The sharp spike has led many people to ask: are we now witnessing a “second wave” of the virus? The answer to that question – as usual – is more complicated than it might appear.

The UK has recently experienced a sharp rise in Covid-19 cases, with daily numbers doubling in a week. There were 2,988 positive tests reported on 6 September and 2,948 the following day – up from 1,406 on 31 August, just seven days earlier.

We are not – yet – back where we were in March

The last time the UK reported a rise to more than 2,800 daily cases – and the curve was on an upwards slope – was on 27 March, four days after Boris Johnson announced a full lockdown. On that date, the UK reported 2,890 cases.

Does that mean there are as many cases of Covid-19 in the community today as there were when we entered lockdown? No. Despite being published in the same dataset by the government, the case numbers for 27 March and 7 September can’t be compared. One reason the UK is seeing more positive results is simply that it is carrying out far more tests than it was in March.

In the 24 hours to 9am on 28 March, only 6,999 people were reported as having had a test.

The latest figures – which only go up to 2 September due to recent issues with data quality – showed 175,687 tests were carried out that day.

Paul Hunter, a professor of medicine at the University of East Anglia, told the New Statesman: “It’s difficult to compare absolute numbers now with the situation in March and April because then it was difficult to get tests done outside of hospital. 

“By mid-May testing availability had much improved so it's easier to compare for the past three to four months but not earlier.”

Jim Naismith, a professor of structural biology at the University of Oxford, agreed: “Back in March, we would be lucky if we were measuring one in ten infections and we weren’t testing anyone who was asymptomatic.”

Data reporting issues cannot fully explain the rise

Part of the latest spike may also be due to a lag in reporting positive tests. The government’s test and trace system has had issues recently, with many people not being able to sign up for tests. 

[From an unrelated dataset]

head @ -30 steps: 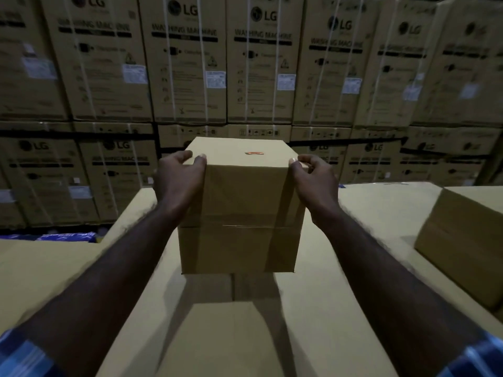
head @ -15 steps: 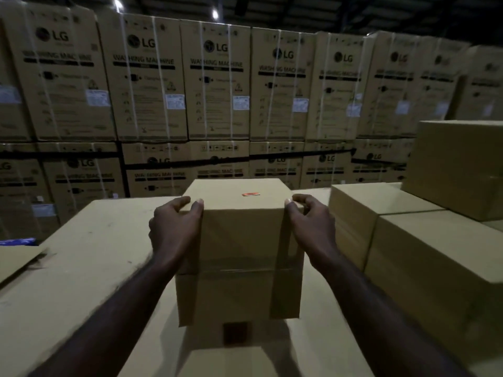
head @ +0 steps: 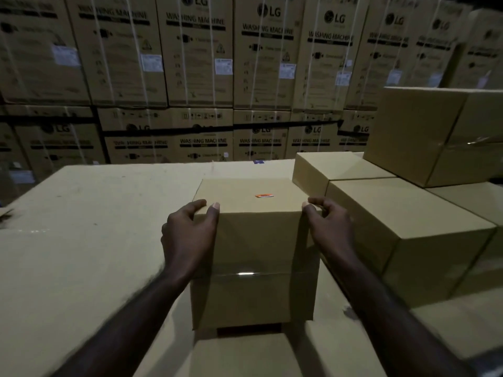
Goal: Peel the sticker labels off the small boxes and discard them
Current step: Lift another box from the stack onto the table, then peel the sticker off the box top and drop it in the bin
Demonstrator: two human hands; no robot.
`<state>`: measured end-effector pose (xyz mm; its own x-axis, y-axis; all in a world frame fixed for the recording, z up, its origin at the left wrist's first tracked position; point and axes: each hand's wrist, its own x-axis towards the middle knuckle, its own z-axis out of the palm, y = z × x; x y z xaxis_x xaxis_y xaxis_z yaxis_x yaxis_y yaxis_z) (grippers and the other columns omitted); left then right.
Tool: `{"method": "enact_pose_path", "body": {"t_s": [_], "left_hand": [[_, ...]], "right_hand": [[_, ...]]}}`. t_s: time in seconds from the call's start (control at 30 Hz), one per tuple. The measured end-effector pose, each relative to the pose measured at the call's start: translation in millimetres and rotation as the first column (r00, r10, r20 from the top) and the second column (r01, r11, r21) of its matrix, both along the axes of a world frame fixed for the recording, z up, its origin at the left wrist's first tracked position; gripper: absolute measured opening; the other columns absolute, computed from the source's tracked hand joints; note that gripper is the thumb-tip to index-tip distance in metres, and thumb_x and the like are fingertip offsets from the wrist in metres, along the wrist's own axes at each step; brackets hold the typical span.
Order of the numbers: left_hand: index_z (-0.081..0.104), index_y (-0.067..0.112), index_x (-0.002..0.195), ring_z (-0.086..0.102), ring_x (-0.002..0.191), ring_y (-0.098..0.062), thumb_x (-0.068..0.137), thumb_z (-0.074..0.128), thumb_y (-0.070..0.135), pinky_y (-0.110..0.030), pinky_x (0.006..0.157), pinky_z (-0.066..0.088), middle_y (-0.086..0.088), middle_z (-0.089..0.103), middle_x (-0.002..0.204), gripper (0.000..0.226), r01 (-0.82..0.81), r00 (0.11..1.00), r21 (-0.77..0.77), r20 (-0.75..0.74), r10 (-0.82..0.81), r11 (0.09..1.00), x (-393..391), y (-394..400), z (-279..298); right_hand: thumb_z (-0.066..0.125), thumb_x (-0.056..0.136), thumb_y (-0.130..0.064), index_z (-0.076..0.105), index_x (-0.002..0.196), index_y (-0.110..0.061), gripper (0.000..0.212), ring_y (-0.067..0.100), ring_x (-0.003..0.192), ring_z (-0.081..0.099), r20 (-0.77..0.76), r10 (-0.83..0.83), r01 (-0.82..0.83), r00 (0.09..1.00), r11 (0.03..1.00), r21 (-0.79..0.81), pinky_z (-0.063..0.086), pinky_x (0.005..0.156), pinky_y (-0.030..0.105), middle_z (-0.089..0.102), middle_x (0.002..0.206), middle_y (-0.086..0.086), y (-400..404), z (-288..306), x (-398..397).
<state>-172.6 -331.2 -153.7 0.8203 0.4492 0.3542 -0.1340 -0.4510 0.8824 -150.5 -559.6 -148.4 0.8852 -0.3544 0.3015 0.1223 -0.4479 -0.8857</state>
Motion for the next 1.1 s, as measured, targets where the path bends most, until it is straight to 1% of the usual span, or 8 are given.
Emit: {"method": "enact_pose_path", "body": {"t_s": [0.07,0.23,0.4,0.5,0.6,0.73,0.87,1.1], "left_hand": [[0.063,0.019,0.127,0.061,0.111,-0.021,0.087,0.064,0.046,-0.042,0.091,0.054,-0.006,0.065,0.125,0.048,0.020,1.000,0.015,-0.009,-0.020,1.000,-2,-7,-10],[0.061,0.021,0.128,0.060,0.114,-0.021,0.086,0.064,0.046,-0.043,0.092,0.053,-0.004,0.064,0.126,0.049,0.073,0.997,0.051,-0.019,-0.073,0.996,-5,-10,-26],[0.068,0.032,0.117,0.061,0.110,-0.013,0.085,0.067,0.045,-0.035,0.093,0.052,-0.002,0.055,0.137,0.034,0.162,0.987,0.151,-0.025,-0.160,0.975,-15,-8,-42],[0.067,0.035,0.118,0.058,0.114,-0.014,0.083,0.062,0.052,-0.035,0.095,0.051,-0.002,0.044,0.147,0.039,0.156,0.987,0.255,-0.069,-0.143,0.954,-13,-8,-45],[0.056,0.034,0.131,0.027,0.143,-0.021,0.078,0.045,0.060,-0.045,0.110,0.036,0.000,0.032,0.155,0.060,0.209,0.972,0.424,-0.190,-0.139,0.881,3,-9,-34],[0.034,0.034,0.146,0.001,0.149,-0.021,0.085,0.029,0.068,-0.047,0.119,0.006,0.000,0.014,0.161,0.070,0.359,0.907,0.629,-0.410,-0.098,0.689,34,-17,-17],[0.018,0.033,0.151,0.001,0.149,-0.020,0.094,0.023,0.062,-0.048,0.120,0.002,0.001,0.008,0.162,0.064,0.406,0.882,0.715,-0.471,-0.038,0.569,49,-25,-15],[0.008,0.035,0.152,-0.001,0.149,-0.016,0.084,0.003,0.067,-0.042,0.119,-0.001,0.004,0.003,0.162,0.075,0.394,0.882,0.729,-0.471,-0.008,0.559,48,-30,-18]], "right_hand": [[0.060,0.093,-0.035,0.059,0.127,-0.027,0.035,0.015,0.100,0.062,-0.008,-0.005,0.005,1.000,1.000,0.002,0.057,0.066,0.029,0.063,0.122,0.005,-7,-9,-1],[0.060,0.093,-0.031,0.061,0.123,-0.026,0.030,0.015,0.103,0.063,0.013,0.019,-0.019,1.000,1.000,0.024,0.059,0.081,0.041,0.064,0.115,0.000,-13,-19,-5],[0.062,0.092,-0.023,0.065,0.119,-0.022,0.027,0.004,0.084,0.062,0.007,-0.015,0.015,1.000,0.999,-0.040,0.054,0.062,0.025,0.067,0.107,0.001,-17,-37,-6],[0.063,0.092,-0.024,0.066,0.116,-0.020,0.025,0.010,0.086,0.065,0.000,-0.011,0.011,1.000,0.987,-0.163,0.058,0.063,0.030,0.068,0.108,0.002,-20,-42,-1],[0.063,0.091,-0.028,0.068,0.111,-0.019,0.023,0.019,0.115,0.060,0.014,0.021,-0.012,1.000,0.894,-0.449,0.059,0.082,0.042,0.059,0.133,0.005,-16,-34,12],[0.060,0.091,-0.041,0.067,0.118,-0.023,0.033,0.017,0.129,0.049,-0.089,0.156,-0.178,0.984,0.762,-0.622,0.044,0.103,0.040,0.047,0.148,-0.001,-1,-13,31],[0.055,0.092,-0.052,0.064,0.124,-0.026,0.042,0.013,0.132,0.043,-0.142,0.230,-0.262,0.963,0.662,-0.702,0.038,0.100,0.030,0.047,0.148,-0.006,14,-6,38],[0.059,0.092,-0.045,0.070,0.113,-0.021,0.034,0.013,0.114,0.054,-0.034,0.269,-0.211,0.962,0.666,-0.716,0.039,0.084,0.024,0.065,0.125,-0.005,25,-6,50]]}}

Naismith said: “There's certainly some aspect of data reporting issues because a sudden jump and a plateau is not usual behaviour when looking at unconstrained viral replication.

“There may be some catch up – some batches of tests may suddenly have come through – but it's not possible to know that yet. We need further explanation.”

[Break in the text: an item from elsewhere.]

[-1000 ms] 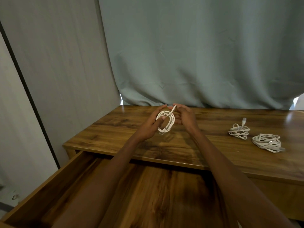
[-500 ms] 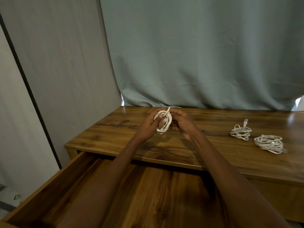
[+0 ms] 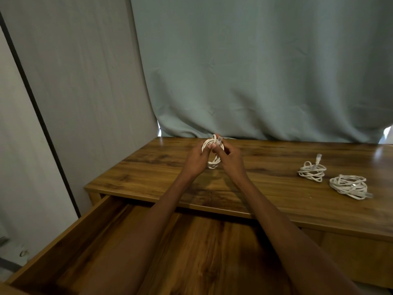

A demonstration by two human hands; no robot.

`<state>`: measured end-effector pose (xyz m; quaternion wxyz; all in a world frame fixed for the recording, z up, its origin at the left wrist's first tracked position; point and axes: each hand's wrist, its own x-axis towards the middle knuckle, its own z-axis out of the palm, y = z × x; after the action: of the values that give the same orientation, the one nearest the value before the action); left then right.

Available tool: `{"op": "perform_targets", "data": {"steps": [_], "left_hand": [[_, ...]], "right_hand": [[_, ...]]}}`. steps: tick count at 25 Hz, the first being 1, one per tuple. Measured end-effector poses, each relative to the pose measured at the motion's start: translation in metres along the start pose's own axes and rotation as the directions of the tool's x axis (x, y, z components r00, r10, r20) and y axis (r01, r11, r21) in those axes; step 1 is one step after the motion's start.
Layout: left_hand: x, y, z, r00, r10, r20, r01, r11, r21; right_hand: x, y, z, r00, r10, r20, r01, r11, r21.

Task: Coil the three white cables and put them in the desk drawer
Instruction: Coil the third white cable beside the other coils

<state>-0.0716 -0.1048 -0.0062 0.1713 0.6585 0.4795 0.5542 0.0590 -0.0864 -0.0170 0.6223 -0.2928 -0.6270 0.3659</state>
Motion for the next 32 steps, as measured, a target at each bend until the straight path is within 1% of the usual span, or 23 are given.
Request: {"op": "perform_targets", "data": {"steps": [2,3,5,7,9,11,12,13,14,15,16,18,20,21,23,25,27,29,31,32], "left_hand": [[-0.001,-0.003,0.000,1.000,-0.006,-0.005,0.006,1.000,0.024],[-0.001,-0.004,0.001,1.000,-0.003,-0.012,0.003,0.999,0.036],[-0.002,-0.005,0.002,1.000,-0.001,-0.021,0.002,0.999,0.039],[-0.003,-0.003,0.001,0.999,-0.026,-0.038,0.027,1.000,0.001],[-0.003,-0.004,-0.002,0.998,-0.024,-0.050,0.023,1.000,-0.008],[-0.003,-0.004,-0.004,0.999,0.002,-0.038,-0.002,1.000,-0.004],[-0.004,-0.003,-0.004,1.000,0.008,-0.028,-0.008,1.000,-0.016],[-0.005,0.000,-0.004,1.000,0.020,-0.021,-0.021,0.999,-0.028],[-0.006,0.002,-0.003,0.999,0.040,-0.015,-0.040,0.998,-0.042],[-0.007,0.004,-0.001,0.998,0.062,-0.009,-0.063,0.996,-0.057],[-0.008,0.006,0.001,0.996,0.088,0.001,-0.087,0.993,-0.077],[-0.008,0.011,0.005,0.992,0.123,0.034,-0.118,0.986,-0.120],[-0.008,0.019,0.010,0.987,0.149,0.061,-0.140,0.980,-0.142],[-0.008,0.023,0.012,0.985,0.158,0.064,-0.147,0.979,-0.142],[-0.007,0.025,0.013,0.987,0.151,0.060,-0.143,0.982,-0.127],[-0.006,0.023,0.012,0.990,0.133,0.054,-0.126,0.985,-0.119],[-0.007,0.022,0.011,0.992,0.119,0.039,-0.113,0.986,-0.121],[-0.007,0.021,0.011,0.996,0.092,0.014,-0.089,0.988,-0.128],[-0.004,0.020,0.012,0.997,0.079,-0.015,-0.080,0.992,-0.103],[-0.002,0.018,0.011,0.997,0.075,-0.027,-0.077,0.994,-0.082]], "right_hand": [[-0.001,0.005,-0.002,0.982,-0.159,-0.104,0.129,0.959,-0.252],[-0.002,0.006,-0.003,0.967,-0.213,-0.139,0.159,0.933,-0.323],[-0.004,0.007,-0.004,0.945,-0.274,-0.176,0.187,0.900,-0.394],[-0.005,0.002,-0.005,0.927,-0.322,-0.190,0.200,0.857,-0.475],[-0.009,-0.001,-0.006,0.928,-0.322,-0.190,0.189,0.842,-0.505],[-0.010,-0.001,-0.008,0.943,-0.266,-0.202,0.161,0.892,-0.422],[-0.010,-0.001,-0.008,0.952,-0.215,-0.219,0.139,0.938,-0.318],[-0.010,-0.003,-0.007,0.958,-0.147,-0.245,0.105,0.979,-0.174],[-0.008,-0.007,-0.007,0.960,-0.069,-0.272,0.070,0.998,-0.009],[-0.006,-0.012,-0.009,0.956,0.017,-0.294,0.029,0.988,0.151],[-0.003,-0.017,-0.013,0.945,0.109,-0.307,-0.019,0.959,0.284],[0.003,-0.023,-0.021,0.917,0.288,-0.276,-0.135,0.875,0.465],[0.008,-0.025,-0.025,0.886,0.423,-0.192,-0.239,0.770,0.592],[0.010,-0.025,-0.026,0.875,0.459,-0.153,-0.269,0.724,0.635],[0.013,-0.024,-0.025,0.871,0.481,-0.103,-0.297,0.681,0.670],[0.013,-0.022,-0.025,0.872,0.481,-0.085,-0.318,0.692,0.647],[0.010,-0.021,-0.024,0.875,0.482,-0.053,-0.373,0.740,0.560],[0.004,-0.022,-0.019,0.874,0.480,-0.072,-0.402,0.798,0.449],[-0.002,-0.024,-0.015,0.893,0.435,-0.117,-0.369,0.856,0.361],[-0.004,-0.024,-0.013,0.908,0.404,-0.111,-0.351,0.877,0.327]]}}
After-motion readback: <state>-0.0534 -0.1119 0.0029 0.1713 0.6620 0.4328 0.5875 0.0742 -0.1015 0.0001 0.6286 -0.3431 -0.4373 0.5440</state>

Hunter also said it was likely data issues played a part, but stressed, in a statement published on Sunday, that there had been a genuine increase in cases. Similarly high case levels on Monday and Tuesday support that view.

See also: Michael Goodier on why England was hit harder by Covid-19 than the rest of Europe

Case positivity is increasing

The raw number of cases is not the best figure to judge the spread. Instead, the experts say, the key figure to watch is the number of positive results as a proportion of tests carried out.

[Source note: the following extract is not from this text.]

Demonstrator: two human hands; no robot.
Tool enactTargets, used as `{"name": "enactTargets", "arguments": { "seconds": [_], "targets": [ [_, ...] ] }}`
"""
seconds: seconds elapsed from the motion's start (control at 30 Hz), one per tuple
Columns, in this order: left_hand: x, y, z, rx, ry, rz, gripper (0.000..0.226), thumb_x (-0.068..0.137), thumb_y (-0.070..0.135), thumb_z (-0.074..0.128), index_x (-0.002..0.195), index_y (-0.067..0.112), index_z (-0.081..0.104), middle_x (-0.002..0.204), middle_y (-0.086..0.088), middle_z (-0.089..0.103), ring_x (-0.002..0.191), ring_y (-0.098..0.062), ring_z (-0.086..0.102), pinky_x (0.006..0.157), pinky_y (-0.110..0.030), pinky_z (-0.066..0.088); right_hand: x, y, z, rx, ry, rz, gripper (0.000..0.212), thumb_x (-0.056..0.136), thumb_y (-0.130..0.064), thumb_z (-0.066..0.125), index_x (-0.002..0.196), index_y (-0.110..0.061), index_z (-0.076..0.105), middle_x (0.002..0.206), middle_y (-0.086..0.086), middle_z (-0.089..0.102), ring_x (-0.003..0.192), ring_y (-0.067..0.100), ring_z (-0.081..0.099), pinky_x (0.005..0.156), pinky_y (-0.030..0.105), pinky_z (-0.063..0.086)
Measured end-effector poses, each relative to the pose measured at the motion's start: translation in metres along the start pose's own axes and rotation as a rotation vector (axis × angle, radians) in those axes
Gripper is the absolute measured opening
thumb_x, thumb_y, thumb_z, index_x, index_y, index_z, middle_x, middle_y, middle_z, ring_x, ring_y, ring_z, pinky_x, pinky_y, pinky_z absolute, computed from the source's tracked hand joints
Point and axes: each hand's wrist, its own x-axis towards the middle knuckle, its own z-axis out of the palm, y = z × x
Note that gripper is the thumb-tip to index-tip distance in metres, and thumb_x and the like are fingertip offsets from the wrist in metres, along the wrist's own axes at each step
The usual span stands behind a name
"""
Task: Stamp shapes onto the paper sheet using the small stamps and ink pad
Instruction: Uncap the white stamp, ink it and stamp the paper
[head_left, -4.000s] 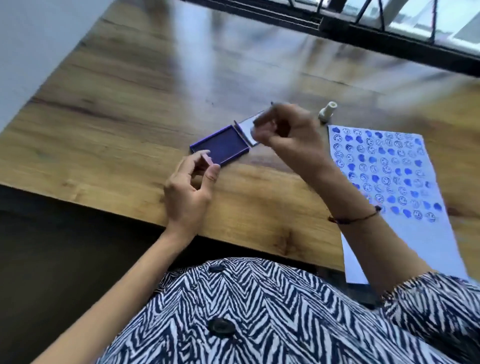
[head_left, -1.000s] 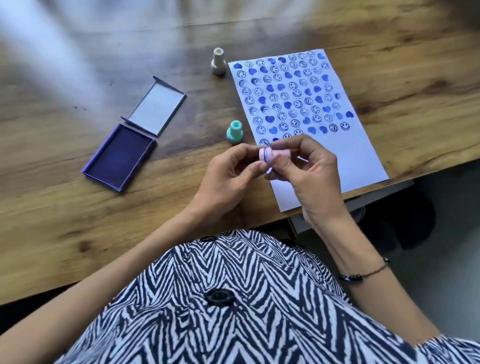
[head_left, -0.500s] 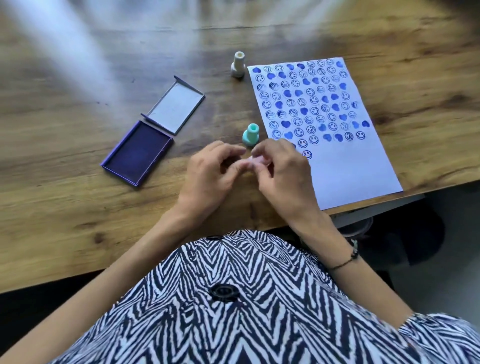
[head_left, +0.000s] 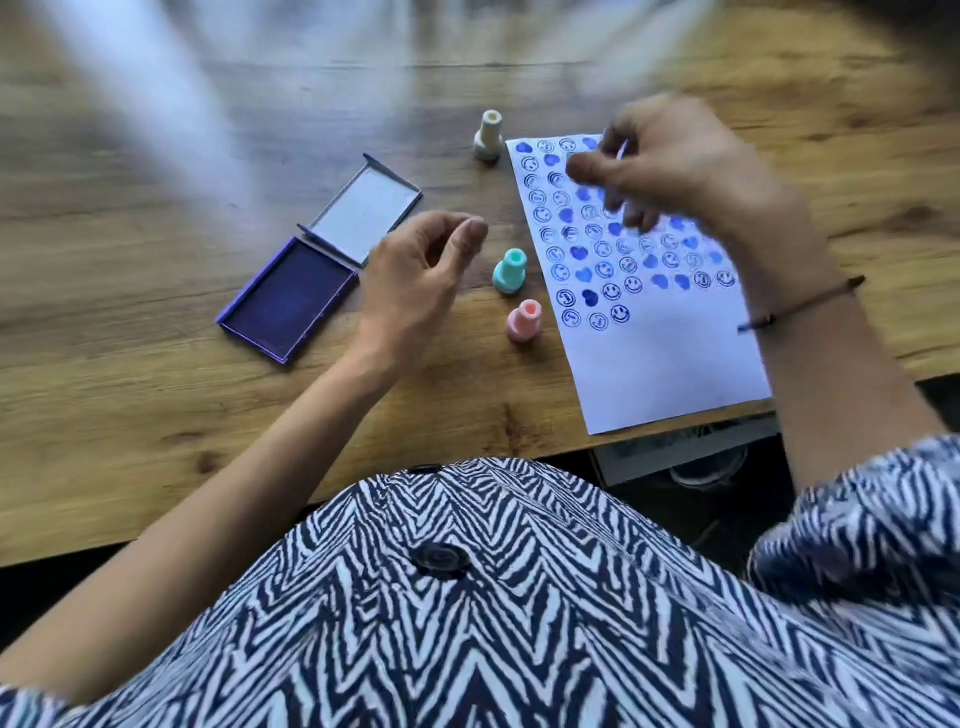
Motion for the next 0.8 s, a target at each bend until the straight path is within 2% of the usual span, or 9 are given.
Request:
{"name": "enactTargets", "arguments": {
  "seconds": [0.1, 0.23, 0.3, 0.4, 0.5, 0.57, 0.63, 0.67, 0.8],
  "targets": [
    [0.013, 0.006, 0.006, -0.002, 0.014, 0.02, 0.027, 0.089, 0.031, 0.056, 0.099, 0.008, 0.066, 0.081, -0.002, 0.066, 0.073, -0.012, 0.061, 0.075, -0.045, 0.056, 0.032, -0.012, 0.0, 0.0, 0.057, -0.048, 0.039, 0.089, -0.033, 0.056, 0.105, 0.002, 0.055, 0.099, 0.029, 0.065, 0.056, 0.024, 0.059, 0.053, 0.032, 0.052],
    [0.027, 0.009, 0.012, -0.021, 0.052, -0.006, 0.025, 0.089, 0.028, 0.057, 0.091, 0.005, 0.068, 0.078, -0.009, 0.068, 0.07, -0.017, 0.06, 0.073, -0.05, 0.054, 0.075, -0.025, 0.022, -0.183, 0.111, -0.134, 0.056, 0.082, -0.045, 0.059, 0.123, -0.009, 0.045, 0.116, 0.022, 0.06, 0.096, 0.036, 0.063, 0.064, 0.031, 0.051],
    [0.031, 0.009, 0.012, -0.02, 0.066, -0.016, 0.026, 0.089, 0.029, 0.057, 0.088, 0.006, 0.068, 0.077, -0.012, 0.068, 0.068, -0.018, 0.06, 0.073, -0.05, 0.053, 0.087, -0.03, 0.033, -0.239, 0.116, -0.179, 0.054, 0.081, -0.042, 0.059, 0.123, -0.011, 0.044, 0.12, 0.021, 0.059, 0.105, 0.036, 0.058, 0.082, 0.04, 0.048],
    [0.036, 0.008, 0.009, -0.02, 0.082, -0.03, 0.025, 0.089, 0.027, 0.057, 0.085, 0.005, 0.067, 0.077, -0.014, 0.068, 0.066, -0.017, 0.059, 0.073, -0.048, 0.054, 0.1, -0.033, 0.047, -0.338, 0.142, -0.228, 0.042, 0.081, -0.033, 0.059, 0.115, -0.01, 0.051, 0.119, 0.019, 0.059, 0.109, 0.034, 0.055, 0.086, 0.035, 0.045],
    [0.036, 0.005, 0.008, -0.029, 0.099, -0.039, 0.024, 0.089, 0.027, 0.057, 0.088, 0.005, 0.067, 0.077, -0.013, 0.068, 0.066, -0.017, 0.06, 0.073, -0.048, 0.054, 0.107, -0.032, 0.054, -0.332, 0.169, -0.251, 0.027, 0.082, -0.022, 0.058, 0.102, -0.005, 0.061, 0.113, 0.022, 0.062, 0.104, 0.033, 0.058, 0.082, 0.034, 0.046],
    [0.035, 0.002, 0.008, -0.051, 0.104, -0.053, 0.02, 0.088, 0.023, 0.058, 0.095, 0.006, 0.067, 0.08, -0.009, 0.067, 0.071, -0.018, 0.061, 0.076, -0.047, 0.055, 0.105, -0.03, 0.053, -0.239, 0.182, -0.257, 0.023, 0.081, -0.018, 0.056, 0.096, -0.003, 0.065, 0.106, 0.023, 0.066, 0.093, 0.025, 0.064, 0.074, 0.031, 0.049],
    [0.035, 0.001, 0.009, -0.089, 0.108, -0.079, 0.022, 0.087, 0.018, 0.06, 0.106, 0.007, 0.062, 0.086, -0.006, 0.066, 0.077, -0.018, 0.063, 0.081, -0.043, 0.056, 0.095, -0.028, 0.052, -0.003, 0.124, -0.247, 0.017, 0.081, -0.014, 0.056, 0.086, -0.001, 0.065, 0.084, 0.021, 0.068, 0.052, 0.0, 0.062, 0.048, 0.021, 0.046],
    [0.034, 0.001, 0.009, -0.13, 0.104, -0.097, 0.026, 0.086, 0.015, 0.061, 0.11, 0.006, 0.059, 0.087, -0.006, 0.065, 0.077, -0.018, 0.063, 0.082, -0.041, 0.056, 0.087, -0.026, 0.052, 0.136, 0.062, -0.239, 0.012, 0.081, -0.011, 0.055, 0.078, -0.003, 0.064, 0.071, 0.017, 0.065, 0.037, 0.0, 0.054, 0.036, 0.017, 0.042],
    [0.029, 0.0, 0.013, -0.239, 0.065, -0.123, 0.026, 0.086, 0.01, 0.062, 0.111, 0.007, 0.056, 0.084, -0.005, 0.065, 0.072, -0.016, 0.063, 0.076, -0.033, 0.056, 0.057, -0.011, 0.047, 0.47, -0.092, -0.208, 0.021, 0.085, -0.007, 0.055, 0.066, -0.014, 0.054, 0.056, 0.011, 0.056, 0.031, 0.006, 0.048, 0.033, 0.017, 0.038]
  ]
}}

The lower this number is the better, as a low figure suggests the testing programme is catching a higher proportion of the cases that exist in the population.

The case positivity rate can only be calculated up to 2 September, meaning we are still yet to see the effects of the spike in cases on the 6 September.

What we know is that the figure dropped as infections fell and testing increased – but has since started to rise again, implying that we are seeing a real increase in infections, rather than simply in tests.

 

 

 

This is a worry not just in terms of public health, but in terms of resources. Naismith said: “The worry is track and trace is showing strain already, and of course if the numbers start to climb – as they will do – then that strain will increase.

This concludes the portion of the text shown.